I headed for the 59th Street Bridge, again reasoning that if I could reach the top before losing my oil, I could always shut it off and coast to Joe's shop, which was just below the bridge. After all, it was only a few blocks. And, again, the oil temp and pressure were OK, so I didn't think the leak was "that bad." Again, wrong. After an agonizingly slow "few blocks" uptown through the Friday rush of people who were also trying to beat the traffic, I got to the bridge and started up, eyes glued to the gauges. Just as I reached the peak of the bridge, I saw the tach whip to zero, and it got very quiet. My heart sank, or came up to my throat, I forget which. In panic, I jumped out of the car with horns blaring behind me, and with luck, there was a Honda Civic right behind me with rubber bumpers that just matched the two narrow chrome strips on the Ferrari. I got him to push me the few yards I needed to crest the bridge, and then proceeded to dead-stick it down the other side, around the off-ramp, and the two blocks to Joe Nastasi's - without, of course, the power brakes or steering!

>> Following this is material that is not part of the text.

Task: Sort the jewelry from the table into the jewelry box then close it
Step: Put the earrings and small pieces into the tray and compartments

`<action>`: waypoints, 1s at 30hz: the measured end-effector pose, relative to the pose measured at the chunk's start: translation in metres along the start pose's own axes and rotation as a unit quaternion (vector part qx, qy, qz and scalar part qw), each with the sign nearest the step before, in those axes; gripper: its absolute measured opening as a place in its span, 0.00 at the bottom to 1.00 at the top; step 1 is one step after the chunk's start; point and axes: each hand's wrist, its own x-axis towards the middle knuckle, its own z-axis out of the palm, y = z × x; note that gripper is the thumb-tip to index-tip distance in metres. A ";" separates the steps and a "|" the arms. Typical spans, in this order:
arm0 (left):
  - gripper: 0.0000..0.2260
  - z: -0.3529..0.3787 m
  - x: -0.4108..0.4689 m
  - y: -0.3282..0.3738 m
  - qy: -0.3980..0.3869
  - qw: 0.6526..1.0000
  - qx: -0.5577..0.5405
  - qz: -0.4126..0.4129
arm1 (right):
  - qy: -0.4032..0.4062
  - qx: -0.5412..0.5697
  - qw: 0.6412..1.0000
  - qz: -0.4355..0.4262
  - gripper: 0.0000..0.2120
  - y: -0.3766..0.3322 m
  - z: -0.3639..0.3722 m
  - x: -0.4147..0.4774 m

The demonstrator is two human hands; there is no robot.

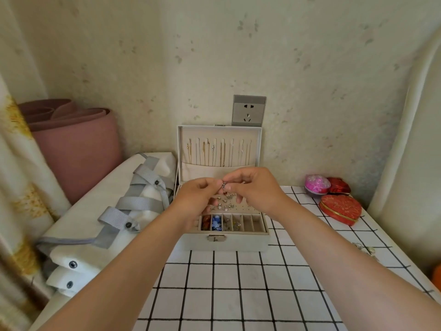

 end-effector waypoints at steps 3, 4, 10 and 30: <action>0.06 -0.001 0.002 0.003 0.016 0.998 0.033 0.041 | 0.030 0.026 0.999 0.013 0.07 -0.003 0.002 0.003; 0.06 -0.001 0.003 0.003 0.028 0.997 0.047 0.055 | 0.043 0.030 0.998 0.018 0.06 -0.003 0.002 0.005; 0.03 0.000 0.009 0.003 0.078 0.990 0.057 0.105 | 0.034 0.005 0.999 0.030 0.07 -0.005 0.003 0.013; 0.16 -0.001 0.029 -0.048 -0.040 0.799 0.528 0.285 | 0.066 -0.307 0.949 0.034 0.03 0.055 -0.006 0.020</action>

Joe got very Italian with me when I told him what had happened, and what I had done. He screamed "You park the car and call me!" But I said, I was in the middle of Madison Avenue on Friday afternoon. "I don't care where you are! You don't drive it without oil. It's a Ferrari!" He explained, as if to a child, the simple reason the gauges weren't confirming the oil loss; the leak was at a lower line, after the pick-up. And, of course, the oil never got too hot as it pumped itself out of the hole.
For the car, the result was a new lease on life and the strongest engine it had ever seen. Joe took about four months to do it, which involved some creative trades for Volvo out-drives for his boat; but that's another story. I continued to drive the car on weekends, giving it regular, vigorous workouts on the Bridgehampton track every week, until my real job took me overseas in 1983. After a couple of years in Australia and then Japan, I decided the car wasn't doing anyone else any good locked up, so I had it moved to Los Angeles, where a friend, Don Prieto, stored and then sold it for me. And one buyer later, Judd Goldfeder became the proud parent. He's done a magnificent job of restoring, maintaining and loving old 12541, and I'm happy today to be the proud grandparent; although, I still get wistful sometimes.

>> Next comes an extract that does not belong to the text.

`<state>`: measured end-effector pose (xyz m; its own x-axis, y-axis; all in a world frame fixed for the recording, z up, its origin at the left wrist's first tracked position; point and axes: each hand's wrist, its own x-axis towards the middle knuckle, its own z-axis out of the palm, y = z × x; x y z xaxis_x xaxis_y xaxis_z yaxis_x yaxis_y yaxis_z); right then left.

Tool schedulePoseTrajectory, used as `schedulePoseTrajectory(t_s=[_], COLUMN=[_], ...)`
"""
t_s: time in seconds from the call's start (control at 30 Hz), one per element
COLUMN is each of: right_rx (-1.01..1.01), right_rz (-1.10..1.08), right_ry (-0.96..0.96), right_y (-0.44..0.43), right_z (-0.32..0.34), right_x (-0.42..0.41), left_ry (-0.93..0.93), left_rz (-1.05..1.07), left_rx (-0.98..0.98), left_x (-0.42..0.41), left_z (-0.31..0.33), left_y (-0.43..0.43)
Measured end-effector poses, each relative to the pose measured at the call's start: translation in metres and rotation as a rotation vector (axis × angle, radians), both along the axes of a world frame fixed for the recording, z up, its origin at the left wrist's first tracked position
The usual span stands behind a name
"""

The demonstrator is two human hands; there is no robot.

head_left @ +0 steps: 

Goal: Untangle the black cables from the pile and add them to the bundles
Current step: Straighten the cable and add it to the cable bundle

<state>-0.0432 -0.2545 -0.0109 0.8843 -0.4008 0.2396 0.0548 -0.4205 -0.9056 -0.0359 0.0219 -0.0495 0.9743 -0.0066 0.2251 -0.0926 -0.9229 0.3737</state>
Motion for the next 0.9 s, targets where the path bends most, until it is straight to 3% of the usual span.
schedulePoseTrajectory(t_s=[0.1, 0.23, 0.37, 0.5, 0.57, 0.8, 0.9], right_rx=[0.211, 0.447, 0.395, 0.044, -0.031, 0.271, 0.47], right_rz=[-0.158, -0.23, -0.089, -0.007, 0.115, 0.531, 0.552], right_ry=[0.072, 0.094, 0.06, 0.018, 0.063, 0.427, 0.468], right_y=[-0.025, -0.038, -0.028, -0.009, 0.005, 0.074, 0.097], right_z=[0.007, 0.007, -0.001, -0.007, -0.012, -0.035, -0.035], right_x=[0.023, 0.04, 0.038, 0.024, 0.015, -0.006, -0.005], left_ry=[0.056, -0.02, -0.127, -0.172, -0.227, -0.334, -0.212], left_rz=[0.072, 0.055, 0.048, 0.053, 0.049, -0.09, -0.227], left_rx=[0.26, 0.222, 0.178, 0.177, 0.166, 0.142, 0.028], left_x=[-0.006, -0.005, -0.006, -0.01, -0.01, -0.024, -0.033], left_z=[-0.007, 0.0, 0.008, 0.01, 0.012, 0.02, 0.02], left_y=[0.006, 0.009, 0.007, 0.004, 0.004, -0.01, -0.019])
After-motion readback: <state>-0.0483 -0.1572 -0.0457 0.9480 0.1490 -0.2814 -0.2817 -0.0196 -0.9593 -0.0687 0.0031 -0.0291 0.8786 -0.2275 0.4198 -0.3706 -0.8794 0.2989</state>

About the author: Earl Gandel is a resident of Pacific Palisades who arrived there by way of 25 years in New York, Australia, and Japan, having started in LA. He misspent his youth watching people like Jack McAfee and John von Neumann play with their Ferraris in the mid-fifties (not to forget our own Cy Yedor in the ex-Ken Miles MG). In fact, his first real job was as von Neumann's advertising manager at Competition Motors, the SoCal VW distributorship during VW's heyday. An otherwise placid advertising career in New York was punctuated, on the side, by forming a partnership to lease and operate Bridgehampton Race Circuit on Long Island. ("There were actually two other people just as dumb.") The love-hate relationship with that classic road course lasted 12 years, and, while the income value of running a race track was about 8 cents an hour, he admits it was fun having his own 2.85-mile road course while owning a V-12 Ferrari.